Chapel Off Chapel is particularly associated with independent music theatre and cabaret. It has hosted independent productions of musicals, many as Australian premieres, including Dogfight, tick, tick... BOOM!, Violet, The Color Purple, Thrill Me, John & Jen, Avenue Q, In the Heights, Loving Repeating, Blood Brothers, Hair, It's Only Life!, Gutenberg! The Musical!, Zanna, Don't!, Is There Life After High School?, Bat Boy, I Love You, You're Perfect, Now Change, The Last 5 Years, Hello Again, Songs for a New World, Kooky Tunes, And The World Goes Round, Putting It Together, Lucky Stiff and Closer Than Ever.

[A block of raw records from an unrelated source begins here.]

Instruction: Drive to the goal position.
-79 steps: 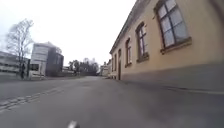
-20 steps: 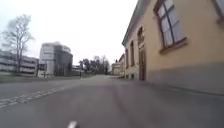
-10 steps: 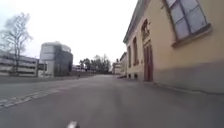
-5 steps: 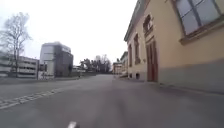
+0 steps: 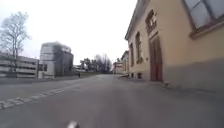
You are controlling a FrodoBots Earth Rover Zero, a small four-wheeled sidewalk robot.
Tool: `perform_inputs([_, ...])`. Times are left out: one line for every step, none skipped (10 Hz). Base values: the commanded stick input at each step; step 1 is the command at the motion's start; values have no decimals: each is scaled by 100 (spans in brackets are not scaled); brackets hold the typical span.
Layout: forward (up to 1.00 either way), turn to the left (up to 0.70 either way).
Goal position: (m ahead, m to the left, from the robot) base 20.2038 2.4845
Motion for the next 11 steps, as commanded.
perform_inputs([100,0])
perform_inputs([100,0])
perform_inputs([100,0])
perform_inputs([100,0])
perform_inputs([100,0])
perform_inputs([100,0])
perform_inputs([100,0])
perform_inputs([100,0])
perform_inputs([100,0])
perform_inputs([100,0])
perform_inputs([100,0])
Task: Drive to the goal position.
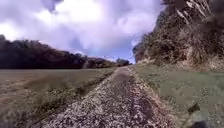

Australian musicals performed at Chapel Off Chapel include Prodigal Son, Life's A Circus, Only Heaven Knows, Tea with Oscar, Joe Starts Again and All Het Up. Chapel Off Chapel also regularly hosts Home Grown, a showcase for new Australian musical theatre works. Performers who have appeared at Home Grown events include Todd McKenney, Amanda Harrison, Lucy Durack, Virginia Gay and Kerrie Anne Greenland.

The bluestone building is converted from the former Independent Church, built in 1858-9.